• **TASK TO CARRY OUT**
Retype the listing below line for line, but only from the line with "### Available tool" down to the line with "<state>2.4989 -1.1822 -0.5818", inclusive. Pictures stay out.

---------- DATASET EXTRACT

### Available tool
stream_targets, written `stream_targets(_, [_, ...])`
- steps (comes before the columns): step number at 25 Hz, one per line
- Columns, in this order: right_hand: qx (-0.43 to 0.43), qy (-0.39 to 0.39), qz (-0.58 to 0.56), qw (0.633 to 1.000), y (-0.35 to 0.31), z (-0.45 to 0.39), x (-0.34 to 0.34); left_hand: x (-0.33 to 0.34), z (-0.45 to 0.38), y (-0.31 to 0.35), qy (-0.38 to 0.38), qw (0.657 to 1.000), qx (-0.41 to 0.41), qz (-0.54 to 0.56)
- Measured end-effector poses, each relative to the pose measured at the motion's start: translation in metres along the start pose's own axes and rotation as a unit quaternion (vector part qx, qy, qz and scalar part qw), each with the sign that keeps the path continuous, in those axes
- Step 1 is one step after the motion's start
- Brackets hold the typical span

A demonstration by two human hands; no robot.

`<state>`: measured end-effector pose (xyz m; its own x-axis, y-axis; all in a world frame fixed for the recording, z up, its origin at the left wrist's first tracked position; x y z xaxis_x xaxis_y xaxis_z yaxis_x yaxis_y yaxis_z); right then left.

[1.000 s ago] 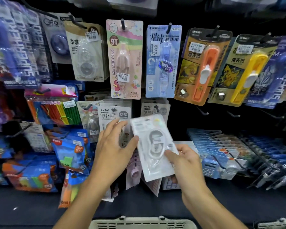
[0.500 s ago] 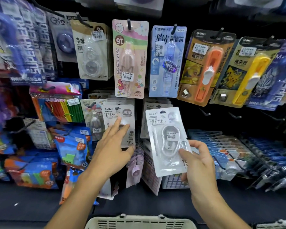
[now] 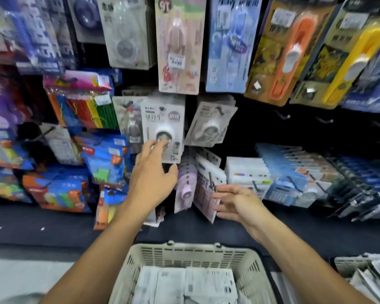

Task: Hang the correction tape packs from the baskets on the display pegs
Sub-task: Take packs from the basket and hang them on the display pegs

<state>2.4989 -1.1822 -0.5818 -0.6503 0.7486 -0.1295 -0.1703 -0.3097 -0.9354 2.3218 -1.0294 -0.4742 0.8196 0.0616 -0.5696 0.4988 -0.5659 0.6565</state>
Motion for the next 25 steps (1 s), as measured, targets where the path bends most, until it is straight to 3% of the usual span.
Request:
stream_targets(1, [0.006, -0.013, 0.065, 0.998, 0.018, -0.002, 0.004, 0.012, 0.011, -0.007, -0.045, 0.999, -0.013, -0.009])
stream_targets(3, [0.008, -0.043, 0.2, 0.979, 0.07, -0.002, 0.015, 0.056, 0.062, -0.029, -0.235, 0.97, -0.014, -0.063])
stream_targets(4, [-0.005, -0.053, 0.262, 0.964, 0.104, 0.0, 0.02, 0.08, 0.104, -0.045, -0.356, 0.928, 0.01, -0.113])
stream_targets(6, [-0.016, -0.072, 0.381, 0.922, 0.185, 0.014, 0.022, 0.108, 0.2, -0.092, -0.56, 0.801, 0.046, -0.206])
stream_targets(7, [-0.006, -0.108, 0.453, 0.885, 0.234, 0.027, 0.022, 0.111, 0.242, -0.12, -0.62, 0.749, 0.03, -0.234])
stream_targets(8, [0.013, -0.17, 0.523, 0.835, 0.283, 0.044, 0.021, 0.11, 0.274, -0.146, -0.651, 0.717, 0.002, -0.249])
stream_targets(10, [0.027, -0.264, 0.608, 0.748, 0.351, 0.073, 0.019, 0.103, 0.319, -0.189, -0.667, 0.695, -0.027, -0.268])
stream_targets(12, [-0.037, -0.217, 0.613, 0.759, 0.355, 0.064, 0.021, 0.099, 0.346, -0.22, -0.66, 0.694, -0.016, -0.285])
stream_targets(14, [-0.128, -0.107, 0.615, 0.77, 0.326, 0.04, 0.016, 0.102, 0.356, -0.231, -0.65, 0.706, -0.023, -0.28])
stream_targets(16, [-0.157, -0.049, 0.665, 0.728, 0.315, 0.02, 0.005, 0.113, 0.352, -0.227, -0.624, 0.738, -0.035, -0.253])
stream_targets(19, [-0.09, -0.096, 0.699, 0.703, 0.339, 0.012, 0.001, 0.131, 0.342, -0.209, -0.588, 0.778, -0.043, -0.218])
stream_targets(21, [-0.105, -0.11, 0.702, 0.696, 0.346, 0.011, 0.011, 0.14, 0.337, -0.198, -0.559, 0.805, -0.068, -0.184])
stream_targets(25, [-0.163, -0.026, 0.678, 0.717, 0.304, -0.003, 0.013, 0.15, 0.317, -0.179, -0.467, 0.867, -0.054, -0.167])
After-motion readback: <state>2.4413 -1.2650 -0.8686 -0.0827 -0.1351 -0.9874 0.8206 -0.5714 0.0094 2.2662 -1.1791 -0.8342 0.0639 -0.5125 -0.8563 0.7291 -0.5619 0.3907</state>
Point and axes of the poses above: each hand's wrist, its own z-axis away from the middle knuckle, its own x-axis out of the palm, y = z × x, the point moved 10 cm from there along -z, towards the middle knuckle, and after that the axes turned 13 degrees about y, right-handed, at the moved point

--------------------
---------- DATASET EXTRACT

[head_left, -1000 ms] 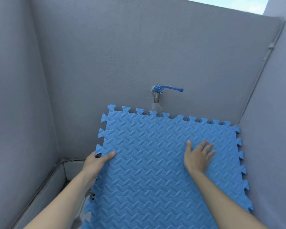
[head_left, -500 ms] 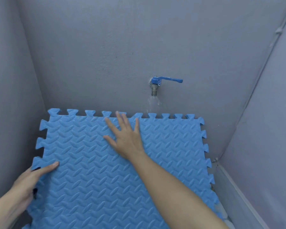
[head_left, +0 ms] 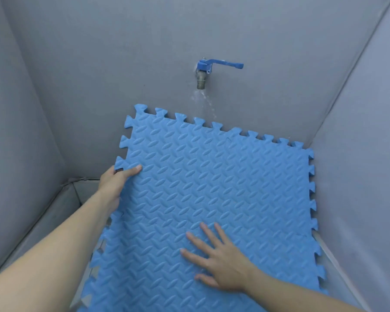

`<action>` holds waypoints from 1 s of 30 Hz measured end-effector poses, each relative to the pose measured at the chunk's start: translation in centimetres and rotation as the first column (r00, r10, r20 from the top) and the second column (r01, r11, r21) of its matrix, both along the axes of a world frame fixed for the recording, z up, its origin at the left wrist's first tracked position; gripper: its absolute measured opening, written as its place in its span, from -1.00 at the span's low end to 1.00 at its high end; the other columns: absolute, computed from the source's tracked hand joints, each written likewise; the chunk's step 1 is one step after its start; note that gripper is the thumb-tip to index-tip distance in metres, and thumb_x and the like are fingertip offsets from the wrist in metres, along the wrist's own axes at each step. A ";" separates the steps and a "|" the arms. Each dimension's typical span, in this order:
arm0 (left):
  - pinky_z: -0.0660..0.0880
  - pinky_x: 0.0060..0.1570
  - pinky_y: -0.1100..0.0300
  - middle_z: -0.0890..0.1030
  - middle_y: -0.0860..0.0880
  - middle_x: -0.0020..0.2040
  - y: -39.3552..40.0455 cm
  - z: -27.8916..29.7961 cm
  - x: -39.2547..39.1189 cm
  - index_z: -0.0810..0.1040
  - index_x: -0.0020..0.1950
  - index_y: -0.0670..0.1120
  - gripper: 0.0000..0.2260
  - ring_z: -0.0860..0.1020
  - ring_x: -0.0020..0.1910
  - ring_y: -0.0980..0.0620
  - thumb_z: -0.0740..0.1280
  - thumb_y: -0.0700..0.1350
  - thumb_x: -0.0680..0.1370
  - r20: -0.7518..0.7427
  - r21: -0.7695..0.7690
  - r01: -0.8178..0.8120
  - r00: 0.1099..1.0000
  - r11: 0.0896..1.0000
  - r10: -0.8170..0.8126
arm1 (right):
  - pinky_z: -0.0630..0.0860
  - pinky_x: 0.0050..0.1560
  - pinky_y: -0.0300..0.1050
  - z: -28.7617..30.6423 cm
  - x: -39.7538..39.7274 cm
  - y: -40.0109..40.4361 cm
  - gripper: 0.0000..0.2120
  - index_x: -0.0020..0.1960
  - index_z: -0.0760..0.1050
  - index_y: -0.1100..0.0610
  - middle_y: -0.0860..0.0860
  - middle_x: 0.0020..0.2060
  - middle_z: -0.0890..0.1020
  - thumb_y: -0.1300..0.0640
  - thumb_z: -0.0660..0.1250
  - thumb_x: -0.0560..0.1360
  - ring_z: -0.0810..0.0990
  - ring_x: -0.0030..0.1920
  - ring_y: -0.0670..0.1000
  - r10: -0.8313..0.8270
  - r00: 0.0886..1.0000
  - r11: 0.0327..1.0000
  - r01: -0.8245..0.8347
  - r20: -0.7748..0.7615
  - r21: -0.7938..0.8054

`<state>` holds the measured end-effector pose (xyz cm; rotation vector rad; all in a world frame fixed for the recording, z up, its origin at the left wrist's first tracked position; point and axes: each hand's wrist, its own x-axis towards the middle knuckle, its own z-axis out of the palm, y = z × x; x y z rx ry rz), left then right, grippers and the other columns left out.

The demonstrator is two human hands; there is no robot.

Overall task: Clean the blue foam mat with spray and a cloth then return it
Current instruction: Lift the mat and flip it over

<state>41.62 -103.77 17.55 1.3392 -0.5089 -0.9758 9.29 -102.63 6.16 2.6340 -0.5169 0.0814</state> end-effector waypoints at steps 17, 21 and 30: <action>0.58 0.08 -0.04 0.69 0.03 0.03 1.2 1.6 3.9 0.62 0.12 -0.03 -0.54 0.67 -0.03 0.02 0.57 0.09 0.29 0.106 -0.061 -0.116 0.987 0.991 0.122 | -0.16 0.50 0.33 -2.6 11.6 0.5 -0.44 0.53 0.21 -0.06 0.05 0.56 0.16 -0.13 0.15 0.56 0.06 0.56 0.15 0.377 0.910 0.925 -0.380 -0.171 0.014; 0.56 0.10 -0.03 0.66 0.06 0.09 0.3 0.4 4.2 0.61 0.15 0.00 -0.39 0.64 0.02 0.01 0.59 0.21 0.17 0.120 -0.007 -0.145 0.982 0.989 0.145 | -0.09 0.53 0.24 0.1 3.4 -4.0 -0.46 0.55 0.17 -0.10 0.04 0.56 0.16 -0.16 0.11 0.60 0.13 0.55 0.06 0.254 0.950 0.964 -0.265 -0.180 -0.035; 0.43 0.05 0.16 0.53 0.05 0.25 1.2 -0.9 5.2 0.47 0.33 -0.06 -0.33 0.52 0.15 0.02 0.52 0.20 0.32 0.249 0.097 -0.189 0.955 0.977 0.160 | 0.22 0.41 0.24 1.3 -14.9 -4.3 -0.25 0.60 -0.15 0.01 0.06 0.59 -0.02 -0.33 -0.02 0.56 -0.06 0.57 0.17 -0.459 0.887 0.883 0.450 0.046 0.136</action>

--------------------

• **FINISHED TASK**
### Available tool
stream_targets, written `stream_targets(_, [_, ...])`
- steps (comes before the columns): step number at 25 Hz, one per line
- Columns, in this order: right_hand: qx (-0.43 to 0.43), qy (-0.39 to 0.39), qz (-0.58 to 0.56), qw (0.633 to 1.000), y (-0.35 to 0.31), z (-0.45 to 0.39), x (-0.34 to 0.34); left_hand: x (-0.33 to 0.34), z (-0.45 to 0.38), y (-0.31 to 0.35), qy (-0.38 to 0.38), qw (0.657 to 1.000), qx (-0.41 to 0.41), qz (-0.54 to 0.56)
- Measured end-effector poses, each relative to the pose measured at the motion's start: translation in metres along the start pose's own axes and rotation as a unit quaternion (vector part qx, qy, qz and scalar part qw), each with the sign that keeps the path continuous, in those axes
- Step 1 is one step after the motion's start
- Brackets hold the typical span

A demonstration by two human hands; no robot.

`<state>`: measured end-effector pose (xyz m; its own x-axis, y-axis; all in a world frame fixed for the recording, z up, its origin at the left wrist's first tracked position; x y z xaxis_x xaxis_y xaxis_z yaxis_x yaxis_y yaxis_z); right then left.

[1.000 s ago] 
[0.500 s ago] 
[now] 

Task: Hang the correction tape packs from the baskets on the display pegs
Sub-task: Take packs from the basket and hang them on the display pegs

<state>2.4989 -1.1822 -0.5818 -0.6503 0.7486 -0.1295 -0.1703 -0.3097 -0.9354 2.3218 -1.0294 -0.4742 0.8196 0.0616 -0.5696 0.4988 -0.5659 0.6565</state>

No more output is needed.